| The task |
A verbatim reproduction of all the entries is needed.

| Data to process |
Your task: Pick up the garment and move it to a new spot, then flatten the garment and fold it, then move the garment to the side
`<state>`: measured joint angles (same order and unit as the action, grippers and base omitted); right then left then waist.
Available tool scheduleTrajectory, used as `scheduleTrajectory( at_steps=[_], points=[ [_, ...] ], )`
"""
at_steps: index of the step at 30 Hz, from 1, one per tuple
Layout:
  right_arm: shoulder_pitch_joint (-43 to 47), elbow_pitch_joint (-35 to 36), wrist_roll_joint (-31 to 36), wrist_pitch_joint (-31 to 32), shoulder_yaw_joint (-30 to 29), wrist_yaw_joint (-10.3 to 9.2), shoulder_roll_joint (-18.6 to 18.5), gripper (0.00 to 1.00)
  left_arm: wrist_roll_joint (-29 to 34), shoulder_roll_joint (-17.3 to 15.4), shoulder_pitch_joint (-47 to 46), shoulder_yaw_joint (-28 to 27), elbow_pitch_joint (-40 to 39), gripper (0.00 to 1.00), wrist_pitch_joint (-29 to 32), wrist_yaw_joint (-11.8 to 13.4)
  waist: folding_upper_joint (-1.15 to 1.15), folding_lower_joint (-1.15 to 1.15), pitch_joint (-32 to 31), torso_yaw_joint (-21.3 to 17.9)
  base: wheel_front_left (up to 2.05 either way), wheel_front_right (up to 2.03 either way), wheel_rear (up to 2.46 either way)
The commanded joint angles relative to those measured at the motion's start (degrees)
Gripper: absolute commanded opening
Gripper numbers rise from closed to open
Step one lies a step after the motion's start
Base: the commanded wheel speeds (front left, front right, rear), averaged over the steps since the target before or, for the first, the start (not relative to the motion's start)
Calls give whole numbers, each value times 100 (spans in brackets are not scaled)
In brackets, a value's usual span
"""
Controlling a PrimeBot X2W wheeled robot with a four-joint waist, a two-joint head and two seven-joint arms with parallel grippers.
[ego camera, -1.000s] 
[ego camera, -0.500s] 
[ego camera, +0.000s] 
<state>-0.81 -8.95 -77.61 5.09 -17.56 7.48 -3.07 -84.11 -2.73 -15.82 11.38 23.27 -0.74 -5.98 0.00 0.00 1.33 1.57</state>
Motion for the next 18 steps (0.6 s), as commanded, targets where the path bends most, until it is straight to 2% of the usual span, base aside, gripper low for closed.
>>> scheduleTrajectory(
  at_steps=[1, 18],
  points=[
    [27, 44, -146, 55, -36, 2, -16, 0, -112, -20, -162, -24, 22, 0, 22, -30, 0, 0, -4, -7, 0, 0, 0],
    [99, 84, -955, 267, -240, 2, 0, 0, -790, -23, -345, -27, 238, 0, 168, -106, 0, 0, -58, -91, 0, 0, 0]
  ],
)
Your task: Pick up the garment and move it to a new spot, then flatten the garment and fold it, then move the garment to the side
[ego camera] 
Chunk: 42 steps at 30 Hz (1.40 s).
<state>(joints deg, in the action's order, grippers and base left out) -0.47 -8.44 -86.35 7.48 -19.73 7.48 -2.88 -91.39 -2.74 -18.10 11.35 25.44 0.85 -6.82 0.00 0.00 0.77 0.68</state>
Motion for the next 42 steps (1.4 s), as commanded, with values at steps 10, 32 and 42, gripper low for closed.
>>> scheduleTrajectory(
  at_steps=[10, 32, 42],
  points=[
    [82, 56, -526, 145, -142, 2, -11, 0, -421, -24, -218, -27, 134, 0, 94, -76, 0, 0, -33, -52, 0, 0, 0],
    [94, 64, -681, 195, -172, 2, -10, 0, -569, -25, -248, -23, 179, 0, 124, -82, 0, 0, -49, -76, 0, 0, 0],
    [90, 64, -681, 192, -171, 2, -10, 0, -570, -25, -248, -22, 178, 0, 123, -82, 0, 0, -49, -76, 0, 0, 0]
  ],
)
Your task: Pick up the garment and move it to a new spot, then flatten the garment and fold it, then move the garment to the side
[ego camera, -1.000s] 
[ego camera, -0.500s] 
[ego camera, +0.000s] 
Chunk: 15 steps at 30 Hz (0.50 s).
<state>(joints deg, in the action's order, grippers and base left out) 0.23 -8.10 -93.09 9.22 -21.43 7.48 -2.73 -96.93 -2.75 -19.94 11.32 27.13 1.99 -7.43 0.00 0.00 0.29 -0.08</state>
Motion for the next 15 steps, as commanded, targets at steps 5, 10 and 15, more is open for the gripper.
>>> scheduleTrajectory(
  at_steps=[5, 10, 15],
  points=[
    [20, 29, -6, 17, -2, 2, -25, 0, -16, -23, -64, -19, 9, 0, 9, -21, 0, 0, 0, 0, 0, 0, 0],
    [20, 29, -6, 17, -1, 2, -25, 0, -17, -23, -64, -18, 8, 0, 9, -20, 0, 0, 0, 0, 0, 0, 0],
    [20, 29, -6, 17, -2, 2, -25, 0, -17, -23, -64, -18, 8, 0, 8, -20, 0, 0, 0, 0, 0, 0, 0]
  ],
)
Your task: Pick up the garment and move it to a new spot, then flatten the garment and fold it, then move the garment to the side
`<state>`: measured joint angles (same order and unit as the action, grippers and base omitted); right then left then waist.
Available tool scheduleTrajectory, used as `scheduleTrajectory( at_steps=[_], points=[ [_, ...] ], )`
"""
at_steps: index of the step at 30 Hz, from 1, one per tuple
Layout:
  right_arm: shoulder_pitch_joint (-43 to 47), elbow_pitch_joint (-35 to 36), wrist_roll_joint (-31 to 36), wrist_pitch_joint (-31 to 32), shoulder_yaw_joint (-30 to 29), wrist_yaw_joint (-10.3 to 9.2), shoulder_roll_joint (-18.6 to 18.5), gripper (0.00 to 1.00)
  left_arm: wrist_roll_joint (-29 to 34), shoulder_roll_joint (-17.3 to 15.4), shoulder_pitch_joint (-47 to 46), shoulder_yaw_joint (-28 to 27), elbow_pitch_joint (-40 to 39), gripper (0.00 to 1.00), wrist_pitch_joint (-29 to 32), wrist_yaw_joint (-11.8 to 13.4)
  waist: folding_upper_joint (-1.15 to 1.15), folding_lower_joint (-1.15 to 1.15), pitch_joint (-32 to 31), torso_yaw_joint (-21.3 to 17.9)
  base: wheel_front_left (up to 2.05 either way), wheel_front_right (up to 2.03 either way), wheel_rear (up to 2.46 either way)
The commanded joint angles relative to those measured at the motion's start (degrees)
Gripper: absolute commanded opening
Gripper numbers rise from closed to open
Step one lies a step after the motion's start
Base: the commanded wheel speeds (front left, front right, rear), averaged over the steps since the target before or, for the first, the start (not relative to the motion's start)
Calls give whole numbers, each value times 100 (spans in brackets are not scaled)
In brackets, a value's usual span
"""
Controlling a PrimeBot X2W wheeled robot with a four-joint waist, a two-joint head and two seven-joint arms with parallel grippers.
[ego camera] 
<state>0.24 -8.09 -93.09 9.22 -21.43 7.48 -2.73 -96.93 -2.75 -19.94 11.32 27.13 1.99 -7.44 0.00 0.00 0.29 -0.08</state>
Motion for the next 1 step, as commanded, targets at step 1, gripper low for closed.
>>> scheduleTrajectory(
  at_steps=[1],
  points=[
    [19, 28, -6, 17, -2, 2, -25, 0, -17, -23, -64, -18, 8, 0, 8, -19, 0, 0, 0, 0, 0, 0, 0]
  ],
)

| Output of the exercise |
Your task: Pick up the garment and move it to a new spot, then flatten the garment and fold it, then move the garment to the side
`<state>`: measured joint angles (same order and unit as the action, grippers and base omitted); right then left then waist.
Available tool scheduleTrajectory, used as `scheduleTrajectory( at_steps=[_], points=[ [_, ...] ], )`
"""
at_steps: index of the step at 30 Hz, from 1, one per tuple
Layout:
  right_arm: shoulder_pitch_joint (-43 to 47), elbow_pitch_joint (-35 to 36), wrist_roll_joint (-31 to 36), wrist_pitch_joint (-31 to 32), shoulder_yaw_joint (-30 to 29), wrist_yaw_joint (-10.3 to 9.2), shoulder_roll_joint (-18.6 to 18.5), gripper (0.00 to 1.00)
  left_arm: wrist_roll_joint (-29 to 34), shoulder_roll_joint (-17.3 to 15.4), shoulder_pitch_joint (-47 to 46), shoulder_yaw_joint (-28 to 27), elbow_pitch_joint (-40 to 39), gripper (0.00 to 1.00), wrist_pitch_joint (-29 to 32), wrist_yaw_joint (-11.8 to 13.4)
  waist: folding_upper_joint (-1.15 to 1.15), folding_lower_joint (-1.15 to 1.15), pitch_joint (-32 to 31), torso_yaw_joint (-21.3 to 17.9)
  base: wheel_front_left (up to 2.05 either way), wheel_front_right (up to 2.03 either way), wheel_rear (up to 2.46 either way)
The commanded joint angles relative to those measured at the motion's start (degrees)
Gripper: absolute commanded opening
Gripper numbers rise from closed to open
Step one lies a step after the motion's start
Base: the commanded wheel speeds (front left, front right, rear), averaged over the steps since the target before or, for the first, the start (not relative to the motion's start)
Calls give whole numbers, each value times 100 (spans in brackets are not scaled)
In brackets, a value's usual span
"""
Controlling a PrimeBot X2W wheeled robot with a four-joint waist, a two-joint head and two seven-joint arms with parallel grippers.
[ego camera, -1.000s] 
[ego camera, -0.500s] 
[ego camera, +0.000s] 
<state>-0.81 -8.95 -77.61 5.09 -17.56 7.48 -3.07 -84.11 -2.73 -15.82 11.38 23.27 -0.74 -5.98 0.00 0.00 1.33 1.57</state>
Motion for the next 18 steps (0.6 s), as commanded, targets where the path bends most, until it is straight to 2% of the usual span, base aside, gripper low for closed.
>>> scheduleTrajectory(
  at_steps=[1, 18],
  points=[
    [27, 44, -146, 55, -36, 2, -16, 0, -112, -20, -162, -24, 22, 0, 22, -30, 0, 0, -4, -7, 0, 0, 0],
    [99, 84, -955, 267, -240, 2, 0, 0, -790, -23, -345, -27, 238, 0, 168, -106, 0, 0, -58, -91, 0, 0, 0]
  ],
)
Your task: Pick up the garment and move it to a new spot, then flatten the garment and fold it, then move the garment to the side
[ego camera] 
Chunk: 42 steps at 30 Hz (1.40 s).
<state>(joints deg, in the action's order, grippers and base left out) -0.47 -8.44 -86.35 7.48 -19.73 7.48 -2.88 -91.39 -2.74 -18.10 11.35 25.44 0.85 -6.82 0.00 0.00 0.77 0.68</state>
Motion for the next 42 steps (1.4 s), as commanded, with values at steps 10, 32 and 42, gripper low for closed.
>>> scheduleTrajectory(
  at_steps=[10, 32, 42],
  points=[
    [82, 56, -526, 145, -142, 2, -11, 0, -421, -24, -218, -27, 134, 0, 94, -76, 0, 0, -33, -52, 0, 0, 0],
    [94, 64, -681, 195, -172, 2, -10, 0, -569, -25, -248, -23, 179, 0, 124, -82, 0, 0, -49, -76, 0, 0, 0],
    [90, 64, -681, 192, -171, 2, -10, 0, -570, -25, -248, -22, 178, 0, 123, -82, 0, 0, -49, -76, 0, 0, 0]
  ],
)
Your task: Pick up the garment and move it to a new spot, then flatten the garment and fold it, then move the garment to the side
[ego camera, -1.000s] 
[ego camera, -0.500s] 
[ego camera, +0.000s] 
Chunk: 15 steps at 30 Hz (0.50 s).
<state>(joints deg, in the action's order, grippers and base left out) 0.23 -8.10 -93.09 9.22 -21.43 7.48 -2.73 -96.93 -2.75 -19.94 11.32 27.13 1.99 -7.43 0.00 0.00 0.29 -0.08</state>
Motion for the next 15 steps, as commanded, targets at steps 5, 10 and 15, more is open for the gripper.
>>> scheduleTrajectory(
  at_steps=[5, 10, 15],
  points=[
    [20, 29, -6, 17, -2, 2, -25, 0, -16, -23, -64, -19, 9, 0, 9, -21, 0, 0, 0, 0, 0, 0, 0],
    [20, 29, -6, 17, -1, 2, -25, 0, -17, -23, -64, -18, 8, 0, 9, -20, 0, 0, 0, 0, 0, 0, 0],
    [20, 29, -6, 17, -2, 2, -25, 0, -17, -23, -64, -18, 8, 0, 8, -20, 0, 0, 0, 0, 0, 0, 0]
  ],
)
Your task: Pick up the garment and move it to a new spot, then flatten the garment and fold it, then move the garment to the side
`<state>`: measured joint angles (same order and unit as the action, grippers and base omitted); right then left then waist.
Available tool scheduleTrajectory, used as `scheduleTrajectory( at_steps=[_], points=[ [_, ...] ], )`
"""
at_steps: index of the step at 30 Hz, from 1, one per tuple
Layout:
  right_arm: shoulder_pitch_joint (-43 to 47), elbow_pitch_joint (-35 to 36), wrist_roll_joint (-31 to 36), wrist_pitch_joint (-31 to 32), shoulder_yaw_joint (-30 to 29), wrist_yaw_joint (-10.3 to 9.2), shoulder_roll_joint (-18.6 to 18.5), gripper (0.00 to 1.00)
  left_arm: wrist_roll_joint (-29 to 34), shoulder_roll_joint (-17.3 to 15.4), shoulder_pitch_joint (-47 to 46), shoulder_yaw_joint (-28 to 27), elbow_pitch_joint (-40 to 39), gripper (0.00 to 1.00), wrist_pitch_joint (-29 to 32), wrist_yaw_joint (-11.8 to 13.4)
  waist: folding_upper_joint (-1.15 to 1.15), folding_lower_joint (-1.15 to 1.15), pitch_joint (-32 to 31), torso_yaw_joint (-21.3 to 17.9)
  base: wheel_front_left (up to 2.05 either way), wheel_front_right (up to 2.03 either way), wheel_rear (up to 2.46 either way)
The commanded joint angles relative to those measured at the motion's start (degrees)
Gripper: absolute commanded opening
Gripper numbers rise from closed to open
Step one lies a step after the motion's start
Base: the commanded wheel speeds (front left, front right, rear), averaged over the steps since the target before or, for the first, the start (not relative to the motion's start)
Calls give whole numbers, each value times 100 (spans in brackets are not scaled)
In brackets, a value's usual span
"""
Controlling a PrimeBot X2W wheeled robot with a four-joint waist, a two-joint head and two seven-joint arms with parallel grippers.
[ego camera] 
<state>0.24 -8.09 -93.09 9.22 -21.43 7.48 -2.73 -96.93 -2.75 -19.94 11.32 27.13 1.99 -7.44 0.00 0.00 0.29 -0.08</state>
Motion for the next 1 step, as commanded, targets at step 1, gripper low for closed.
>>> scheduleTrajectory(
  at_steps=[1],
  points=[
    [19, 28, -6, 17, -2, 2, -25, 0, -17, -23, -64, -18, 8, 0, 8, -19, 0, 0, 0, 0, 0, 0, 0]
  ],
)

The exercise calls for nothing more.